Interestingly, in his aimless digression, the good Attorney General mentioned the CCJ with a cheap, partisan swipe at the United Progressive Party (UPP). We will ignore it, because it is really not worthy of a response. Instead, we will focus on how this AG was front and centre of the thrust to move to the CCJ as our apex court. He was a major player on the platform at the Multi-Purpose Centre, back in 2018, appearing alongside the Honourable Justice Adrian Saunders of the CCJ, and giving a grandiose endorsement to the move. He was involved in other activities, appearing on various media. He seemed quite progressive, and he spoke encouragingly and with conviction and passion. Alas! It now appears that he no longer cares about owning our own institutions and having confidence in ourselves and severing ties to the foreign entity that once enslaved us. He has had a change of heart.

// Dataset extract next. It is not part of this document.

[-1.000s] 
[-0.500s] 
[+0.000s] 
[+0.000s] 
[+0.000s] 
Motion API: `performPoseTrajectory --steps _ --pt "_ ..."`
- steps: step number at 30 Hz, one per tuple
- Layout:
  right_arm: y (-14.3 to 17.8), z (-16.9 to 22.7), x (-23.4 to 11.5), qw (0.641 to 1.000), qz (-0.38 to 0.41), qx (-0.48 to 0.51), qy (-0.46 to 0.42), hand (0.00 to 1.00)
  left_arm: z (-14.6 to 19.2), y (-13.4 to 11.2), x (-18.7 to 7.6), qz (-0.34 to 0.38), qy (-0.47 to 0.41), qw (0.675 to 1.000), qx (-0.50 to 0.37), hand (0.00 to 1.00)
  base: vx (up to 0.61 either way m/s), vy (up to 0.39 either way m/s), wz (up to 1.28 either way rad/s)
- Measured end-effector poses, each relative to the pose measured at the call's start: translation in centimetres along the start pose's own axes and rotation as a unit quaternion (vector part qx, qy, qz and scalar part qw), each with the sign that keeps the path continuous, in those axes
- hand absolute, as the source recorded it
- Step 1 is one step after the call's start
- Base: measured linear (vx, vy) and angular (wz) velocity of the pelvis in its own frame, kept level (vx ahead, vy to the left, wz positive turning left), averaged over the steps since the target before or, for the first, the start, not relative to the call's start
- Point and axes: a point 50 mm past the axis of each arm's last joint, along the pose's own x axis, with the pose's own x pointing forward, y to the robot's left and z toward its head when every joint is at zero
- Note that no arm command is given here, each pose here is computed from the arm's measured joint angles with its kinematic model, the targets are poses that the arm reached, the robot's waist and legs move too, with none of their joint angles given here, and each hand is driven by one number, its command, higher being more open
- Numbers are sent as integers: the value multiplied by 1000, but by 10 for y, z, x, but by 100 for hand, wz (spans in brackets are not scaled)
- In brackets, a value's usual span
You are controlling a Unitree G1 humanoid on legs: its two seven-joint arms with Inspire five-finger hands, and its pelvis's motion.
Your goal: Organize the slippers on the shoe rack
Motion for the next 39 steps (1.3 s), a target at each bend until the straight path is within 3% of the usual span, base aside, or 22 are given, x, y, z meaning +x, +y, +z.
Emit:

But how can one so easily have a change of heart on these core principles? These things that speak to who we are, and where we want to be. These things that will help us fulfil the dream of our ancestors. Maybe he was pretending, much like all those Antigua Barbuda Labour Party (ABLP) Members of Parliament who voted no to the proposed measure to change the wording of our oath of allegiance. Will the real ABLP Parliamentarians please stand up! Ooops! They can’t. They have no spine.
The Bard, William Shakespeare, often used court jesters to provide some comic relief to the audience during the staging of his plays in the Elizabethan theatres. They often made their entrances unexpectedly, without rhyme or reason, and they would spew idle, meaningless, chatter, alongside exaggerated antics and semantics. Their appearances always made for much hilarity and relief from the tension that was brewing in the play.
Clearly, we had some comic relief in Parliament. Sigh! The sad thing is that it was not funny.